Пердомо ответил не сразу, потому что не был уверен, что хорошо расслышал, и попросил Грегорио повторить, что он сказал.
— Погоди, погоди, мой сын тринадцати лет играл в мадридском метро, чтобы ему бросали монетки? Когда это было?
— Это было не ради денег, а на спор. Ты согласен, что когда Джошуа Белл…
— Кто?
— Скрипач-виртуоз из Штатов. У него Страдивари. И он решил сыграть в метро в Вашингтоне, чтобы выяснить, сколько народу остановится его послушать. Он только что три дня подряд собирал полный концертный зал в Бостоне, несмотря на то что билеты стоили по сотне евро. Но в метро около него почти никто не остановился.
— А что был за спор? С кем ты спорил?
— С двумя приятелями из колледжа. Я говорил им, что причина, по которой люди не останавливались, не в том, что они не любят скрипку. Они не останавливались, потому что Джошуа Белл выбрал пьесу Баха, в которой нет ни ритма, ни мелодии, — «Чакону». Если бы он сыграл «Размышление» из «Таис» или какую-то другую, более известную вещь, около него собрался бы народ, как около меня.
— Невероятно! Значит, ты преуспел там, где виртуоз потерпел неудачу? И это в Испании, где самая классическая музыка — это «Пакито-чоколатеро»!
— Если ты мне не веришь, посмотри на фотографию, которую сделал Дани моим мобильником.
Грегорио вытащил из кармана телефон и показал снимок, на котором был виден мальчик в окружении по меньшей мере тридцати человек.
— Погоди минутку. Твоим мобильником? Давно ли у тебя мобильник?
— В первый день нам удалось собрать шестьдесят семь евро. И мы вернулись в другой раз, и вот тогда у меня упала скрипка.
Пердомо чуть не расхохотался, но сдержался и напустил на себя серьезный вид.
— Все, что я вижу здесь, — это мальчик, но он очень далеко. Откуда мне знать, что это ты?
Грегорио заметно расстроился из-за того, что отец не поверил в его успешное выступление:
— Папа, ну посмотри на одежду! Ты эту куртку, красную с белым, видел на мне сотни раз!
Увидев вполне ожидаемую реакцию мальчика, Пердомо дал волю веселью:
— Скажи, какую вещь ты выбрал, чтобы превзойти этого скрипача?

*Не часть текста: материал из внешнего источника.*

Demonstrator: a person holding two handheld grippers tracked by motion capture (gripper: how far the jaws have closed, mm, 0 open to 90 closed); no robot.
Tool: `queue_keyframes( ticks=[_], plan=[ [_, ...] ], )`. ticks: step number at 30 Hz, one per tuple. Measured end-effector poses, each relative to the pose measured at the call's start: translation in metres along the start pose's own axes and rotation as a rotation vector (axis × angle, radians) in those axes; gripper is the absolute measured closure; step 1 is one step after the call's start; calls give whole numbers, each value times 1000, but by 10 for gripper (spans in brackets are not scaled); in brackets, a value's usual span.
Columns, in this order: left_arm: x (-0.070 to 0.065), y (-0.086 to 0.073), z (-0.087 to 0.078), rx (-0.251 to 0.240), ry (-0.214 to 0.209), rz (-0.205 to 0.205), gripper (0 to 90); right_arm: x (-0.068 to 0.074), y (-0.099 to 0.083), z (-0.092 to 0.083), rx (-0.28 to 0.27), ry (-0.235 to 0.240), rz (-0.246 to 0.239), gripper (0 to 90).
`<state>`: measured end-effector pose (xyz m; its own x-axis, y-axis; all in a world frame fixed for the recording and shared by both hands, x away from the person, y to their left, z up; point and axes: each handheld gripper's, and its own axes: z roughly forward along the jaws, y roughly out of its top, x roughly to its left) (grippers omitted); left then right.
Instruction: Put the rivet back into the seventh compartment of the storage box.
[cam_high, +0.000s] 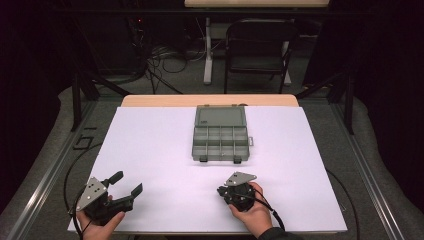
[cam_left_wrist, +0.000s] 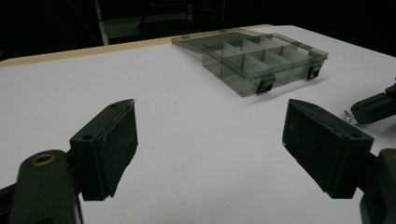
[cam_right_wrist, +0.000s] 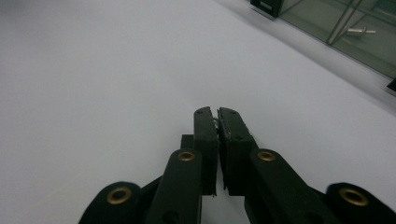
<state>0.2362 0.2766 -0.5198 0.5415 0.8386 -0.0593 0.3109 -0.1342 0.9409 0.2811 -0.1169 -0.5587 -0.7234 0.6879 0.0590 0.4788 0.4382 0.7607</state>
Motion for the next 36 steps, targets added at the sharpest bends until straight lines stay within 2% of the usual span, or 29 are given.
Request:
queue_keyframes(
  ticks=[3,10,28,36],
  plan=[
    [0,0,0,0,0,0,180,0,2,-4,-21,4,7,870],
    [0,0,0,1,0,3,180,-1,4,-10,-19,17,5,870],
    [0,0,0,1,1,4,180,-12,17,-27,-67,8,32,870],
    [0,0,0,1,0,2,180,-16,27,-31,-76,-3,20,870]
  ],
)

— Я вспомнил, как ты всегда говорил, что «Битлз» были как Шуберт двадцатого века. А поскольку у нас в гостиной стоят все твои диски, я их прослушивал, чтобы найти привязчивую мелодию.

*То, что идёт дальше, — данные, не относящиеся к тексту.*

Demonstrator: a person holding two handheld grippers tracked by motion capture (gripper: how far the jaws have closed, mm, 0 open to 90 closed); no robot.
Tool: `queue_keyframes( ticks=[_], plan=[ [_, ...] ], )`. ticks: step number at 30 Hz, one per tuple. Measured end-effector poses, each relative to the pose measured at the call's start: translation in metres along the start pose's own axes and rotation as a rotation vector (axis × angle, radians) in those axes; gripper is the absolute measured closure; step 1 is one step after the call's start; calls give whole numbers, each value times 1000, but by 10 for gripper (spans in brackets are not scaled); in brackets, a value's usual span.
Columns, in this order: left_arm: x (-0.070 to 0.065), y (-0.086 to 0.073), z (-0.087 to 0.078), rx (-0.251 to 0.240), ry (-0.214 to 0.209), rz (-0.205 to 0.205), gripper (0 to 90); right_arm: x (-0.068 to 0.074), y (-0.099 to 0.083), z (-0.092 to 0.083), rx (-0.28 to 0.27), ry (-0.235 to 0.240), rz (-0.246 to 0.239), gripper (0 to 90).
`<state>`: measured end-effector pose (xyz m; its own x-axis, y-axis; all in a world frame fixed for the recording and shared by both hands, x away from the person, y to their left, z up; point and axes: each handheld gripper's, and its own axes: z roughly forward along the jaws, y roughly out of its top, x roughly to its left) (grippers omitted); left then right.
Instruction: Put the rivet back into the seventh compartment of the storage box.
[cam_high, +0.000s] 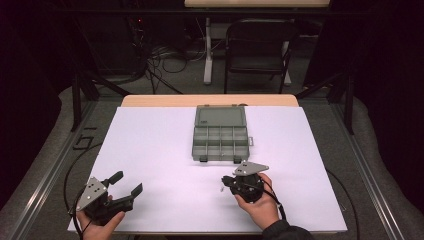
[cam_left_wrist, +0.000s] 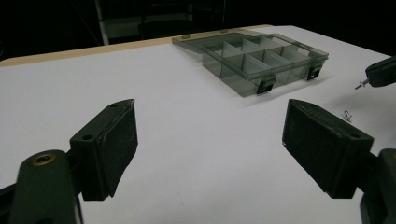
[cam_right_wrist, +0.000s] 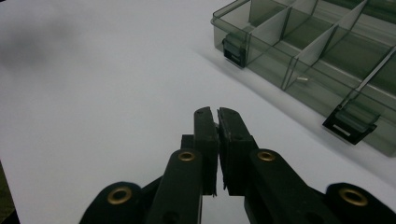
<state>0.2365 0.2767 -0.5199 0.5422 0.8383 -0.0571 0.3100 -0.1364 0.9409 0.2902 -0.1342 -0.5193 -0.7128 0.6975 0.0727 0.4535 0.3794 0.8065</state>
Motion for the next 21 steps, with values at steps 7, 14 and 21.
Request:
queue_keyframes(
  ticks=[7,14,21],
  plan=[
    [0,0,0,0,1,-4,180,-8,16,-4,-10,-15,-12,870],
    [0,0,0,-4,-1,-2,180,-17,33,-4,-6,-35,-23,870],
    [0,0,0,-4,-1,-3,180,-28,47,-2,-2,-53,-18,870]
  ],
)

— Уже за одно то, что выбрал «Битлз», ты заслуживаешь награды!
— Я играл «Восемь дней в неделю», очень живо.
В ответ Пердомо начал напевать песню, отбивая ритм ладонями: «Ain’t got nothin’ but love, babe, eight days a week».
[11]
Грегорио почувствовал себя неловко оттого, как мало изящества было в движениях отца:
— Довольно, папа.
Пердомо заверил мальчика, что на этой же неделе они решат вопрос со скрипкой, но сначала заставил его пообещать, что тот больше не станет демонстрировать свои музыкальные способности в метро.

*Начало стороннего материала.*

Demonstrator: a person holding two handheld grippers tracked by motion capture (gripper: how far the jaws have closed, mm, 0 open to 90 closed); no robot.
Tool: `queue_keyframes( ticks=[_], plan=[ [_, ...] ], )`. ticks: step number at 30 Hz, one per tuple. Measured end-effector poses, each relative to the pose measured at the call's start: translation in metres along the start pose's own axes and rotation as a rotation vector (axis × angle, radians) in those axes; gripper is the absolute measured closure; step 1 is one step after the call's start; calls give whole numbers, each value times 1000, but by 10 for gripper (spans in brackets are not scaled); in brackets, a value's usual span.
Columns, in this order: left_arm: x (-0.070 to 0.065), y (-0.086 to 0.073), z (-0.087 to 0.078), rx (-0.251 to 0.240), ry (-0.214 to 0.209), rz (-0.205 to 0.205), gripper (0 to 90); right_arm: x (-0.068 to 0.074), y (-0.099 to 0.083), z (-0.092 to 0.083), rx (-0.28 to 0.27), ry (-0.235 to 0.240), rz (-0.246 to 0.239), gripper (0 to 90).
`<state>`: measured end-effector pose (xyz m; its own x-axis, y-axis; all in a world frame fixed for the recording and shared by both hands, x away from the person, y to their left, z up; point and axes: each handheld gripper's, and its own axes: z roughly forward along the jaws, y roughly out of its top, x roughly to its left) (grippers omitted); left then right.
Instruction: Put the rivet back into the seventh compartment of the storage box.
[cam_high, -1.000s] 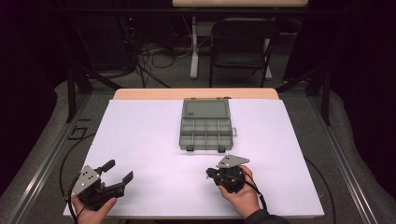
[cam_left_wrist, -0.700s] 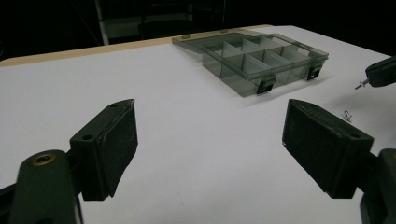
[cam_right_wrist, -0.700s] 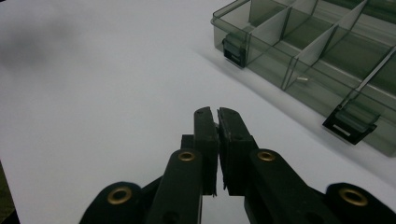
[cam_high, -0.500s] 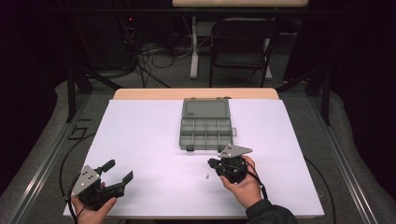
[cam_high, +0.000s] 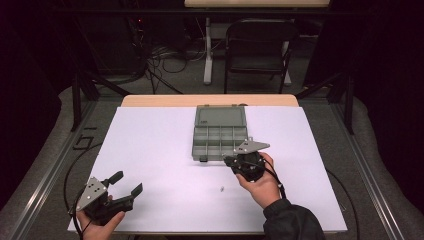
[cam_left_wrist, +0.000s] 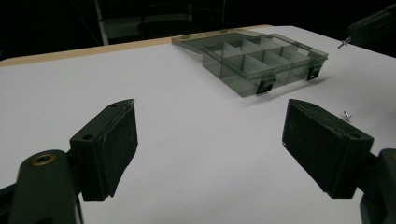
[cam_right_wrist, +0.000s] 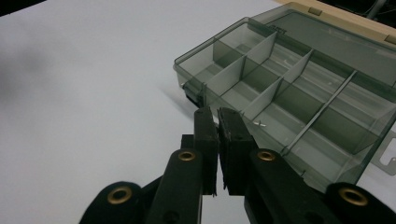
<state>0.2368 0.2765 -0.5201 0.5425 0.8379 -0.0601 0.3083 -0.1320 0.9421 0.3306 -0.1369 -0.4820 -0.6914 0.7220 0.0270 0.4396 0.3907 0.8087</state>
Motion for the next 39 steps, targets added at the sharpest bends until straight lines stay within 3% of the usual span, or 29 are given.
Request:
queue_keyframes(
  ticks=[5,20,39],
  plan=[
    [0,0,0,-1,0,-3,180,-12,9,5,-3,-13,31,870],
    [0,0,0,4,-3,0,180,-33,23,13,-4,-61,65,870],
    [1,0,0,8,-5,2,180,-41,22,50,70,-92,102,870]
  ],
)
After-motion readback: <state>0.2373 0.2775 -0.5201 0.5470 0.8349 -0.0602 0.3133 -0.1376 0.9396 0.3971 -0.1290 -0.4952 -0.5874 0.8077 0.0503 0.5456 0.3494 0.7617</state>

— Несколько месяцев назад группа неонацистов убила мальчика в Легаспи. А кражи и нападения происходят каждый день.
— Но все время становится все больше камер, папа, — ответил ему сын. — И скоро начнут действовать патрули с собаками. Мне кажется, я в метро в большей безопасности, чем на улице.
— Тебе только тринадцать, Грегорио. Мальчик тринадцати лет в наше время не может чувствовать себя в безопасности нигде. Тем более со скрипкой, какую мы, возможно, тебе купим.
Мальчик пришел в восторг от мысли, что наконец станет обладателем хорошего инструмента. Пердомо не стал говорить, что теперь у него есть прекрасный повод позвонить Элене Кальдерон.